Sigo andando pela rua escura e estreita de terra batida. De um único poste parte uma luz fraca e difusa. Enquanto cai a garoa, paro em frente ao portão imenso de ferro coberto por uma crosta oxidada, com várias de suas barras já quase desfeitas pela corrosão, encimado por um arco do mesmo ferro velho que traz uma inscrição curvilínea com os dizeres: Jardim dos Amores Mortos. Jogo meu corpo sobre o portão para abri-lo. Não cede. Uso a força das pernas e então ele vai rangindo lentamente. Enfio meu corpo espremido pela estreita fresta que se abriu, pois foi só o quanto o portão cedeu. Minha roupa agora tem a mesma cor ocre do portão.
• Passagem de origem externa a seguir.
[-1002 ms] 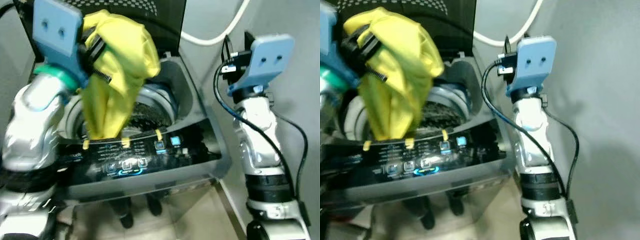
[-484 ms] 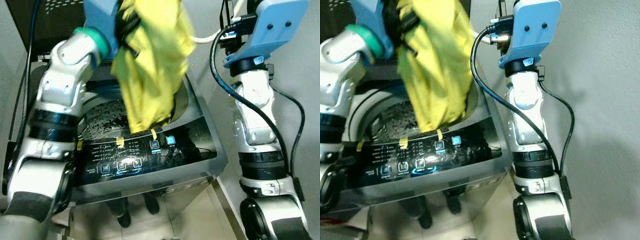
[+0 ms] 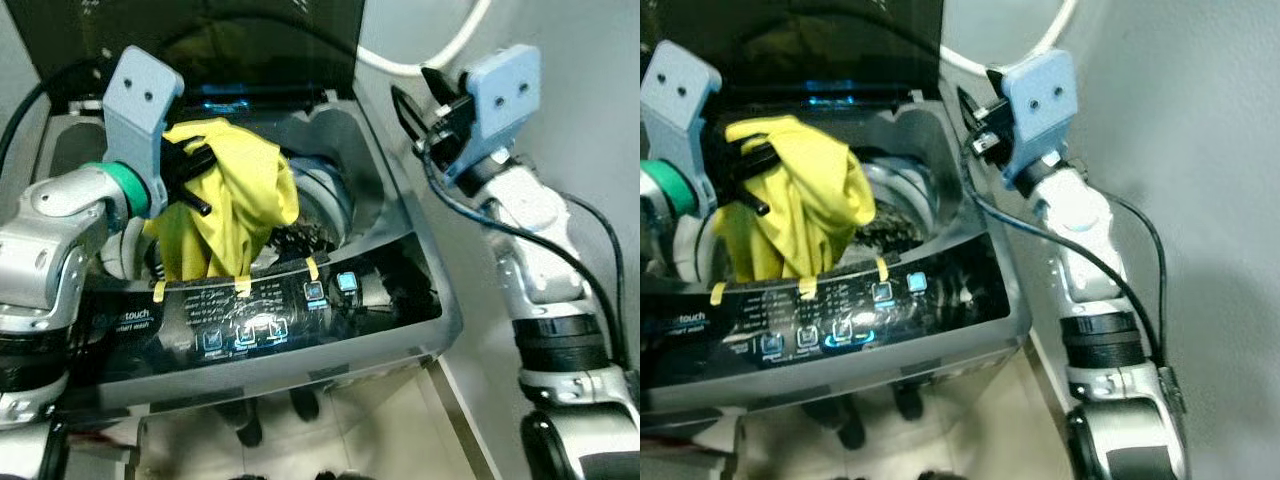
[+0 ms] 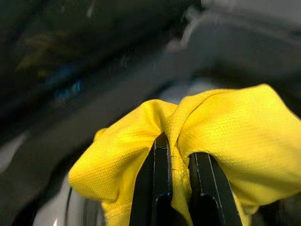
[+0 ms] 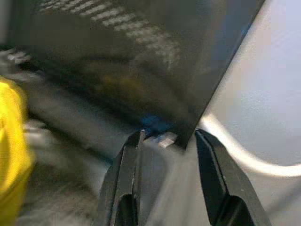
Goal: Clothes washing
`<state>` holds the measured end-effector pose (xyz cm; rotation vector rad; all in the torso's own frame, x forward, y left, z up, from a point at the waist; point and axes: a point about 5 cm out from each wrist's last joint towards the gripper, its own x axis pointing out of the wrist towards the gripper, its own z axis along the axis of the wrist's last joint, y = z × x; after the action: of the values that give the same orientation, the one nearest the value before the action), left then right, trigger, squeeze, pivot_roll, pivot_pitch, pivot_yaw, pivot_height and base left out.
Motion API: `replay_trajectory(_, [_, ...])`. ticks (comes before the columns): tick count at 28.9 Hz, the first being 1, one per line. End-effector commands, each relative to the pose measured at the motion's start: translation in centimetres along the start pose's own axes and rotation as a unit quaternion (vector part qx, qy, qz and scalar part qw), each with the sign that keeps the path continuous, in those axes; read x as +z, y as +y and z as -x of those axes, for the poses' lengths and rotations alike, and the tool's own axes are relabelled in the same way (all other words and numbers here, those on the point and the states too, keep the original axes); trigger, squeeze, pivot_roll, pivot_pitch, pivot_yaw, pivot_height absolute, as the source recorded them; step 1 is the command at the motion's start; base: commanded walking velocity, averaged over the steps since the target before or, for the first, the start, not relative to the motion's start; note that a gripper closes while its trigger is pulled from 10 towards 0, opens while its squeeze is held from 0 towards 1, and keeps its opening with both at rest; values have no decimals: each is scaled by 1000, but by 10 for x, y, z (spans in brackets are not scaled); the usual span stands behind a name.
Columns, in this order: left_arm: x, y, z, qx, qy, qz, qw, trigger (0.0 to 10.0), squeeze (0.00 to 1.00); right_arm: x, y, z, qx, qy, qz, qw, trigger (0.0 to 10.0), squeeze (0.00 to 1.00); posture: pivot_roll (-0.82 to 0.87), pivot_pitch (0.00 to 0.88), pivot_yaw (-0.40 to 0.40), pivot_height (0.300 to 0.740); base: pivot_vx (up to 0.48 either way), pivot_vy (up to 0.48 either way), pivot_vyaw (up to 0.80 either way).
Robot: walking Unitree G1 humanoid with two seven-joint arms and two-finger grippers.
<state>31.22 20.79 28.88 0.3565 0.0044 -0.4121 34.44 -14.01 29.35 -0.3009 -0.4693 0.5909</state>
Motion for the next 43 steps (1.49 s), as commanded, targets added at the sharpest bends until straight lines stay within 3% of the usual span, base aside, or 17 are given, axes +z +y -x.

Entrando, só a pouca luz da lua minguante ilumina a cena. Passo a caminhar por entre os túmulos e a ler as lápides. Ali estão enterrados os amores que não sobreviveram à dura vida entre os humanos. Amores velhos, sexagenários; amores jovens, adolescentes e até amores bebês. Eu leio: "Aqui jaz o amor de Paula e João, falecido tragicamente aos três meses de idade. Foi-se tão jovem, mas deixou saudades intensas". Noutra lápide vejo: "Morreu o amor maduro de Sônia e Eduardo que perdurou desde a mocidade. Pereceu junto com eles, mas os acompanhará à eternidade". Eu procuro nervosamente, mas sem encontrar. Procuro pelo túmulo de nosso amor, amor! Tem que estar aqui, tem que estar! Talvez aches graça da minha certeza, mas vou te confessar: fui eu mesmo que o matei! Apertei minhas mãos no seu pescoço enquanto ele balbuciava alguma coisa. Não podes acabar comigo, acho que dizia. Afundei os dedos na garganta até doerem. Ele parou. Levantei-me e passei a chutá-lo, irado, até que um riacho de sangue passou a verter da sua boca, como se fosse um rio vermelho a brotar de uma caverna. Estava feito. Temi e fugi. Mais tarde alguém iria encontrar o corpo e mandaria enterrá-lo, eu pensei.
Agora eu não acho o túmulo. Alguma coisa deve ter saído errada. Será que nosso amor ainda está na praia apodrecendo? Ou o mar, de ressaca, o levou? Ninguém liga para um amor vagabundo. Fico enregelado de pensar, será que ele não morreu? Não é possível, amor! Há tempos vinha tentando envenená-lo diariamente, não percebias? Arsênico, em doses homeopáticas. Com essa dieta diária ele ia ficando mais fraco, tremia um pouco e balançava, andava com dificuldade, mas não passava disso, não morria! Eu até acabava me esquecendo de ministrar o veneno e ele quase voltava ao normal. Então eu começava de novo, pacientemente, mas nada. Eu me lembrava daqueles filmes bobos de terror, do Jason, do Fred Kruger. Não morriam nunca. E tu indiferente, às vezes até cuidavas dele, mas não com muito empenho, não! Até que perdi a razão e acabei com o nosso amor de uma vez, meu amor. Minhas mãos estão suando, todo o meu corpo está. Estaria ele num hospital, numa UTI, vegetando? E se ele sarar e voltar ainda mais forte? E se chego em casa e dou de cara com ele me olhando firme, com ares de vingança? Nada pode me deter, ele diz. Não, amor, não é possível! Se ele não morreu, morro eu!
Saio correndo tresloucado do cemitério até a praia. Chego em uma hora, exausto. Atiro-me ao mar. Vou avançando água salgada a dentro, as ondas esbofeteando meu rosto. Começo a nadar, elas me fazem beber água. Estou cansando já. Os pulmões agora são um banhado. Puxo o ar, bebo mais água. Afundo.
Do inferno de onde te escrevo agora sou vigiado por mil demônios. Com nosso amor o diabo fez um chicote com o qual açoita meu corpo que ele virou do avesso para me machucar por dentro, assim como tu já fazias. Ri do diabo, tolinho, achou que me fazia grande mal, mas já estou calejado. Parece que este é mesmo o meu destino, amor, chicoteado pela eternidade por nosso amor moribundo.
Sete e trinta. O celular desperta com aquela música romântica chata que me faz lembrar de ti. Não sei porque não mudei essa porcaria ainda. Viro o corpo de lado, flexiono os joelhos, enfio a cabeça no travesseiro. Ah, mais um dia novo de rotina velha. Nosso amor talvez não tenha morrido ainda mesmo. Nem ele, nem tu, nem eu.